- WORK TO COMPLETE
Give the listing again word for word. Skip the pictures.
========
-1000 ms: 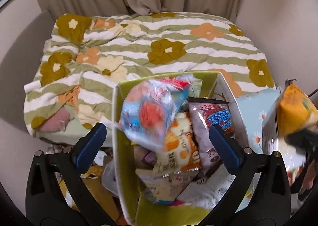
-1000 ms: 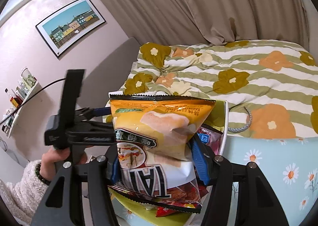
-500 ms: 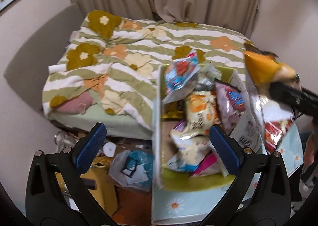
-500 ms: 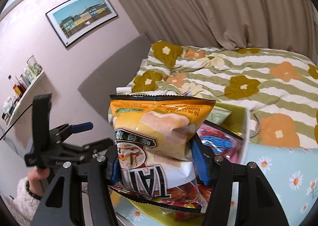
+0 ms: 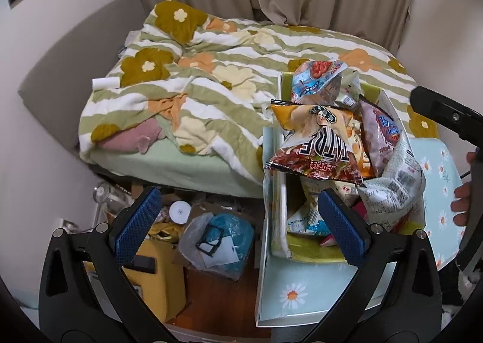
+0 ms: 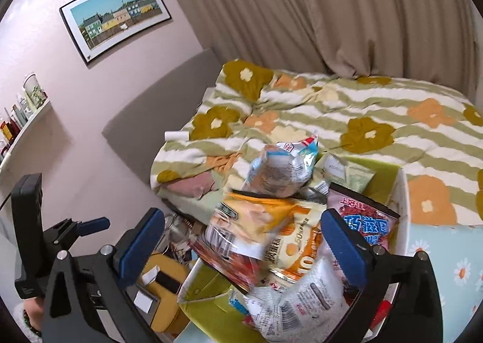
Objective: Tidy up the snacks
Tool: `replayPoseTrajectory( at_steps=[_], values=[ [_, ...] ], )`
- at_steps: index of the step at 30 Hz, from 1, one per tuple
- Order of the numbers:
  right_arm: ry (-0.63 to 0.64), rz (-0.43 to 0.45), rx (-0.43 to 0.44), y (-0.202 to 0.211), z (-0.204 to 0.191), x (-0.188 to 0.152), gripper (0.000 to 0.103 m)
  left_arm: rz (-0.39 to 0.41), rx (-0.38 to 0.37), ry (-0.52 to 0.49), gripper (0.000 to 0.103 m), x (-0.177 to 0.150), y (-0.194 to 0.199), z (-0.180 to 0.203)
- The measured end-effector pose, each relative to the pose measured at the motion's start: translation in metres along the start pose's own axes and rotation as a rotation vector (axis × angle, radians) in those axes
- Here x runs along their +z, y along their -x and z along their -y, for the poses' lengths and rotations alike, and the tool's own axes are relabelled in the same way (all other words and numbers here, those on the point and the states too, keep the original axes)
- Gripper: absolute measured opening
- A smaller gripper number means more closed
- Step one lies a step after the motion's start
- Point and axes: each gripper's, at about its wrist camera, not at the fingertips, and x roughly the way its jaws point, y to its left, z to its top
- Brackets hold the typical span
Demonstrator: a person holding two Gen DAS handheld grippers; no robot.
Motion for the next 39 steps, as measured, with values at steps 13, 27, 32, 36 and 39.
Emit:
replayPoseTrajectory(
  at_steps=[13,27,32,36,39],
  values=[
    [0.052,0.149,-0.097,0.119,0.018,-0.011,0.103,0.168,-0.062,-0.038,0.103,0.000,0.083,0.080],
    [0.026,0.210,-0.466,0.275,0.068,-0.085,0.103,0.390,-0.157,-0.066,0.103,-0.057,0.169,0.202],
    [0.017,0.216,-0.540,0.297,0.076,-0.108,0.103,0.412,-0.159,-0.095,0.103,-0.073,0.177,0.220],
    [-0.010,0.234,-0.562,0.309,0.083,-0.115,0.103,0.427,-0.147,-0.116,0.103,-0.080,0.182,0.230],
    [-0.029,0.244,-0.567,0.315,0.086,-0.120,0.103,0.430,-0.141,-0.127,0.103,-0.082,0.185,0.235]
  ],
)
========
- WRITTEN RESPONSE
-1000 ms: 
-1000 ms: 
-500 ms: 
-500 ms: 
+0 ms: 
+0 ms: 
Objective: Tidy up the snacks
Tool: `replayPoseTrajectory( at_steps=[_], values=[ [_, ...] ], )`
- at_steps: index of the step at 30 Hz, from 1, one per tuple
- Order of the numbers:
  right_arm: ry (-0.63 to 0.64), rz (-0.43 to 0.45), rx (-0.43 to 0.44), y (-0.202 to 0.211), z (-0.204 to 0.191), x (-0.188 to 0.152), gripper (0.000 to 0.103 m)
  left_arm: rz (-0.39 to 0.41), rx (-0.38 to 0.37), ry (-0.52 to 0.49), gripper (0.000 to 0.103 m), x (-0.177 to 0.150), y (-0.194 to 0.199), z (-0.180 to 0.203)
- The measured end-effector pose, each relative to the pose measured at the motion's start: translation in metres along the start pose's own axes and rotation as a rotation vector (axis × angle, radians) in those axes
- Here x runs along their +z, y along their -x and z along their -y, for the poses' lengths and rotations alike, and the tool's own axes are relabelled in the same way (all other words and numbers here, those on the point and the states too, keep the original axes)
- Gripper: absolute measured opening
- A smaller gripper number means more closed
- Step one lies a step after the motion's start
- Point and axes: each gripper's, at about its wrist camera, not at the fingertips, and x roughly the way its jaws point, y to its left, z to its top
- Brackets hold the typical span
Demonstrator: a person holding two Gen DAS handheld grippers; no robot.
Motion for the next 39 steps, as measured, with values at steps 13, 27, 32, 36 and 39.
Emit:
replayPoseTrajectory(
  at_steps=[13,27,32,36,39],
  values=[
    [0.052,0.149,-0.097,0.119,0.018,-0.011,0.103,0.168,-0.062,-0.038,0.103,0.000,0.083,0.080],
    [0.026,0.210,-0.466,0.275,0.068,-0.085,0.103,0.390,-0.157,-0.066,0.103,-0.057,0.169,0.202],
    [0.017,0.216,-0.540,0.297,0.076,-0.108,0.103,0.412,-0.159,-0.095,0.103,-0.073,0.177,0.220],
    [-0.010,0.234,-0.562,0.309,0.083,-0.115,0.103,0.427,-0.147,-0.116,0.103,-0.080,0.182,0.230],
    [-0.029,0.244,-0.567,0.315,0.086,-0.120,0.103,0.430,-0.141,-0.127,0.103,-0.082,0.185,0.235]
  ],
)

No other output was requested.